The present invention relates to electrochemical cells which are used as battery power sources by converting chemical energy to electrical energy. More particularly, the present invention relates to a primary or rechargeable electrochemical cell to be used as a regular or rechargeable battery which accomplishes the conversion of chemical energy to electrical energy using a wet (e.g., liquid state) electrolyte, yet maintains a flexible thin layer and open configuration.

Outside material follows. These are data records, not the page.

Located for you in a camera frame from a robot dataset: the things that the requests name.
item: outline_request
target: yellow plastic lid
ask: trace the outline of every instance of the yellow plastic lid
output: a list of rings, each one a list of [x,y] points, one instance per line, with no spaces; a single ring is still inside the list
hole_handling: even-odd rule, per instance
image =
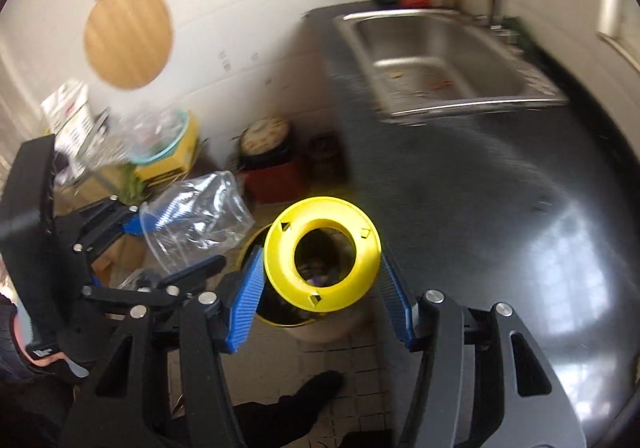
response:
[[[331,287],[309,285],[296,269],[294,253],[309,231],[329,227],[343,233],[355,251],[350,273]],[[380,266],[380,237],[361,209],[334,197],[313,197],[285,209],[264,244],[264,268],[274,289],[290,304],[317,313],[339,311],[362,298]]]

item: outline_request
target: red container
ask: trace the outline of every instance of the red container
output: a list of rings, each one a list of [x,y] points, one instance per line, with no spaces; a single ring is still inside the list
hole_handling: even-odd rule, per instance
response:
[[[244,170],[242,177],[244,187],[261,204],[294,201],[304,197],[309,191],[299,157],[269,168]]]

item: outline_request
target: ring hole
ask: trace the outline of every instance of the ring hole
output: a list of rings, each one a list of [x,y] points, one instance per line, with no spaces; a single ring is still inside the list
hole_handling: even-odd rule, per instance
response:
[[[294,253],[298,274],[313,287],[331,287],[341,282],[353,269],[355,260],[356,251],[349,237],[331,227],[309,231]]]

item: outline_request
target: sink rim
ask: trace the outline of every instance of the sink rim
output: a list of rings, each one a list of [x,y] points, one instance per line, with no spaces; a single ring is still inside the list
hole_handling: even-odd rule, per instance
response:
[[[392,17],[437,17],[444,18],[448,22],[460,23],[467,30],[472,31],[473,36],[479,38],[481,43],[489,50],[496,52],[507,61],[513,72],[519,75],[524,82],[525,88],[518,95],[495,96],[495,97],[473,97],[432,100],[418,108],[408,110],[396,110],[393,107],[393,100],[397,96],[406,98],[405,93],[393,92],[376,74],[361,36],[354,29],[355,26],[365,20],[376,18]],[[394,9],[381,11],[358,12],[347,15],[340,15],[334,18],[340,34],[345,39],[350,49],[354,52],[356,61],[360,69],[367,78],[369,87],[378,98],[377,108],[393,122],[402,122],[406,118],[430,118],[444,115],[462,115],[478,112],[511,111],[528,108],[540,110],[551,106],[563,106],[568,102],[568,98],[553,84],[540,70],[522,58],[516,56],[510,48],[500,41],[500,38],[490,29],[479,27],[459,11],[452,9]]]

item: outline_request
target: window
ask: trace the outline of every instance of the window
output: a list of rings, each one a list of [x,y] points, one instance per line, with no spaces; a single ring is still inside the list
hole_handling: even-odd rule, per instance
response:
[[[640,5],[636,0],[601,0],[598,34],[640,72]]]

The ever-growing development of miniaturized and portable electrically powered devices of compact design such as, for example, cellular phones, voice recording and playing devices, watches, motion and still cameras, liquid crystal displays, electronic calculators, IC cards, temperature sensors, hearing aids, pressure sensitive buzzers, etc., generates an ever-growing need of compact thin layer batteries for their operation. Therefore, there is a need for reliable thin layer electrochemical cells to be used as batteries.
Batteries can be broadly classified into two categories in which the batteries of the first category include wet electrolytes (i.e., liquid state batteries), whereas batteries of the second category include solid state electrolytes. Although solid state batteries have an inherent advantage, they do not dry out and do not leak, they suffer major disadvantages when compared with liquid state batteries since, due to limited diffusion rates of ions through a solid, their operation is temperature dependent to a much larger extent, and many operate well only under elevated temperatures. And, the limited diffusion rates thus described characterize solid state batteries with low ratios of electrical energy generated vs. their potential chemical energy. Liquid state thin layer batteries typically include a positive and negative active insoluble material layer put together with a separator interposed therebetween, which separator is soaked with a liquid electrolyte solution, thus functioning as an electrolytic liquid layer. Such batteries, an example of which is disclosed in U.S. Pat. No. 4,623,598 to Waki et al., and in Japanese Pat. No. JP 61-55866 to Fuminobu et al., have to be sealed within a sheathing film to prevent liquid evaporation, and are therefore closed electrochemical cells. Being closed cells, these batteries tend to swell upon storage due to evolution of gases which is a fatal problem in thin layer batteries having no mechanical support. The pressure imposed by the accumulated gases leads to layer separation, thus turning the battery inoperative. Means to overcome this problem include (1) the use of a polymer increased viscosity agent, such as hydroxyethylcellulose, applied to adhere (i.e., glue) the battery layers together, to overcome the inherent problem of such batteries imposed by lack of solid support; and, (2) addition of mercury to prevent the formation of gases, especially hydrogen. However, the polymer is limited in its effectiveness and the mercury is environmental hazardous.
A way to solve the above described limitation was disclosed in U.S. Pat. No. 3,901,732 to Kis et al. in which a gas-permeable electrolyte-impermeable polymeric material which allows venting of undesirable gases formed within the battery while preventing any electrolyte loss from the battery is used as a sheathing film to enclose the battery cell.
However, a more direct and efficient way to avoid undesired gas accumulation in liquid state thin layer batteries would be to provide these batteries as open cells for facilitated release of gases, while at the same time to provide means to avoid liquid evaporation and drying out of the battery.
There is thus a widely recognized need for, and it would be highly advantageous to have, a flexible thin layer open electrochemical cell devoid of both accumulation of gases and liquid evaporation limitations.